Das Anibh Martin
Department of Paediatric Kidney, Liver and Metabolic Diseases, Hannover Medical School, Hannover, Germany.
Hannover Medical School, Carl Neuberg Str. 1, D- 30625, Hannover, Germany.
Metab Brain Dis. 2025 Apr 26;40(5):192. doi: 10.1007/s11011-025-01619-5.
Hyperammonaemia is an important cause for encephalopathy. Ammonia is the waste product of amino acid degradation and cannot be excreted via urine. Ammonia is metabolized to water-soluble urea via the urea cycle. Hyperammonaemia not only occurs during acute liver failure, but also in rare genetically determined defects of enzymes or transporters involved in the urea cycle resulting in elevated ammonia concentrations. Enzyme defects include deficiency of carbamylphosphate synthase, N-acetylglutamate synthase, ornithine transcarbamylase, argininosuccinate lyase and arginase, transporter defects are citrin deficiency and HHH-syndrome. These urea cycle defects (UCD) mostly manifest for the first time during the neonatal period, infancy or childhood, however first clinical manifestations including encephalopathy may be observed in adulthood in milder forms. Therefore, physicians treating adults should be aware of clinical symptoms in UCD to make a timely diagnosis and initiate treatment. In adulthood, clinical symptoms are often uncharacteristic including headache, avoidance of high-protein food, psychiatric symptoms triggered by heavy exercise or delivery of a child, autism, attention deficit, lethargy, developmental delay and epilepsy. Elevated ammonia concentrations in blood are the biochemical hallmark. Some UCDs can be diagnosed at metabolite level, others only at genetic level. Treatment consists of eucaloric, low-protein diet supplemented with essential amino acids and vitamins/trace elements, and intake of arginine or citrulline. Pharmacological scavengers of nitrogen are benzoate and butyrate. If conservative therapy fails, hemodialysis should be considered. Prompt treatment during acute crises is essential for optimal outcome. Liver transplantation is considered in metabolically unstable patients. For arginase deficiency, enzyme replacement therapy is available.

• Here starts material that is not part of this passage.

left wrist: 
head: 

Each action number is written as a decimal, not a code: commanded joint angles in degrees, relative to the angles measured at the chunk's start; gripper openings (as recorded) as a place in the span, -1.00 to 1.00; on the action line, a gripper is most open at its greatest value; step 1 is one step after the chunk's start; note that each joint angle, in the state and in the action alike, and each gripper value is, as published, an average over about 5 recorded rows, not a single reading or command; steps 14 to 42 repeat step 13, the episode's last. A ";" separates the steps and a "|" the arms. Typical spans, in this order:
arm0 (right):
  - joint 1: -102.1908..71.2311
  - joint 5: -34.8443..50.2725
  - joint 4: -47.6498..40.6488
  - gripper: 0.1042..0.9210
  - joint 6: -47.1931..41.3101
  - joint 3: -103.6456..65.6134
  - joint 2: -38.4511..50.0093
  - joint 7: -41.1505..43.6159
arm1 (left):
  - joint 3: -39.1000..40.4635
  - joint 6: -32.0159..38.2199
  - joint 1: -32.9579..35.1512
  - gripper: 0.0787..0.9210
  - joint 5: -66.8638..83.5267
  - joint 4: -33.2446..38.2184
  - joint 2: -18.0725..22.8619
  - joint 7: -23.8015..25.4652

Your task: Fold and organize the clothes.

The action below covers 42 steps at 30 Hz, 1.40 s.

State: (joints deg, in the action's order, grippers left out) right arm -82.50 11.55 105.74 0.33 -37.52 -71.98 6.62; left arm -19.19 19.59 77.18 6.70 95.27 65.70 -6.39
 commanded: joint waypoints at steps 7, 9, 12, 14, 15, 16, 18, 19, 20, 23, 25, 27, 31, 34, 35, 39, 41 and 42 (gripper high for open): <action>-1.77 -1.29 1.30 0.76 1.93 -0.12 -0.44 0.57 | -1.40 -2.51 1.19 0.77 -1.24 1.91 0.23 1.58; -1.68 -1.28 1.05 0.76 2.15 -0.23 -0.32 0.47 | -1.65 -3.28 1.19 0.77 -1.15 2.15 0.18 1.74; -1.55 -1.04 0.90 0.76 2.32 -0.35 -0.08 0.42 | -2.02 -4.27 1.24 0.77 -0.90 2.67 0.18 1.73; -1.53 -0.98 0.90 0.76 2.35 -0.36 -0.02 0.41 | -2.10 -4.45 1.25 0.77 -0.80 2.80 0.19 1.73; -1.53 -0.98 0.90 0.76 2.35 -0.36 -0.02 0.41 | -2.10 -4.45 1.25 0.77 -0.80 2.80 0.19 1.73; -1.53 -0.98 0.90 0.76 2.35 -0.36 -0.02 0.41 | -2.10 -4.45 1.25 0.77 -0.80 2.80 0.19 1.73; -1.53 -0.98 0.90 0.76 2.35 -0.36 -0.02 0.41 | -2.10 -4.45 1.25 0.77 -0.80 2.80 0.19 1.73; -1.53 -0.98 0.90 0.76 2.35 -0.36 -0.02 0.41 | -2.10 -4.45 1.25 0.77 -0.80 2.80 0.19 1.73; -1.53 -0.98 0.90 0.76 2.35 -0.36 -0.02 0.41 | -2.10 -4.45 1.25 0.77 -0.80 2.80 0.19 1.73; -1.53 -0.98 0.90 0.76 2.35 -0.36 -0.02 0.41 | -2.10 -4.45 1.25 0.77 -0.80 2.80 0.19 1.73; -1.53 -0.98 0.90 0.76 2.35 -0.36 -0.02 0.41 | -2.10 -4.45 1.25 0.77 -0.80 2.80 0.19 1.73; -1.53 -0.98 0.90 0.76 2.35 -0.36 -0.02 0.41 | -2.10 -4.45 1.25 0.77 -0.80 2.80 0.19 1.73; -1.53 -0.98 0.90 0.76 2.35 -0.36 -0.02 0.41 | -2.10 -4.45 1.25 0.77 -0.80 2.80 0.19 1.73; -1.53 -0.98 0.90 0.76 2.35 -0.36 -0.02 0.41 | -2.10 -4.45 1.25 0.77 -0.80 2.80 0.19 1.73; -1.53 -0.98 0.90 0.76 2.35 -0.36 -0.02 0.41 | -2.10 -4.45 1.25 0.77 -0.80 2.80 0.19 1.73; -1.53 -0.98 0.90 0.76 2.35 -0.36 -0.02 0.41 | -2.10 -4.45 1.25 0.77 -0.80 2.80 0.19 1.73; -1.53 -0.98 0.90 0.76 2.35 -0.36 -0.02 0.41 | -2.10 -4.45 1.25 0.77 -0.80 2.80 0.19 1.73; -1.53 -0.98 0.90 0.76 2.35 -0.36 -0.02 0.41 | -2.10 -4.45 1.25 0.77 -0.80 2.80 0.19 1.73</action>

高氨血症是脑病的一个重要病因。氨是氨基酸降解的终产物,不能经尿液排出。氨通过尿素循环代谢为水溶性的尿素。高氨血症不仅发生在急性肝衰竭时,也可因参与尿素循环的酶或转运体罕见的基因缺陷导致氨浓度升高而引起。酶缺陷包括氨甲酰磷酸合成酶、N - 乙酰谷氨酸合成酶、鸟氨酸转氨甲酰酶、精氨琥珀酸裂解酶和精氨酸酶缺乏,转运体缺陷包括柠檬酸转运蛋白缺乏和HHH综合征。这些尿素循环缺陷(UCD)大多在新生儿期、婴儿期或儿童期首次出现临床表现,不过在成年期也可能以较轻的形式出现包括脑病在内的首发临床表现。因此,治疗成人患者的医生应了解UCD的临床症状以便及时诊断并开始治疗。在成年期,临床症状往往不典型,包括头痛、避免高蛋白食物、剧烈运动或分娩引发的精神症状、自闭症、注意力缺陷、嗜睡、发育迟缓及癫痫。血氨浓度升高是生化标志。一些UCD可在代谢物水平诊断,另一些则只能在基因水平诊断。治疗包括给予补充必需氨基酸及维生素/微量元素的等热量、低蛋白饮食,以及摄入精氨酸或瓜氨酸。氮的药理清除剂有苯甲酸盐和丁酸盐。如果保守治疗无效,应考虑血液透析。急性危象期间及时治疗对获得最佳疗效至关重要。对于代谢不稳定的患者,可考虑肝移植。对于精氨酸酶缺乏症,可采用酶替代疗法。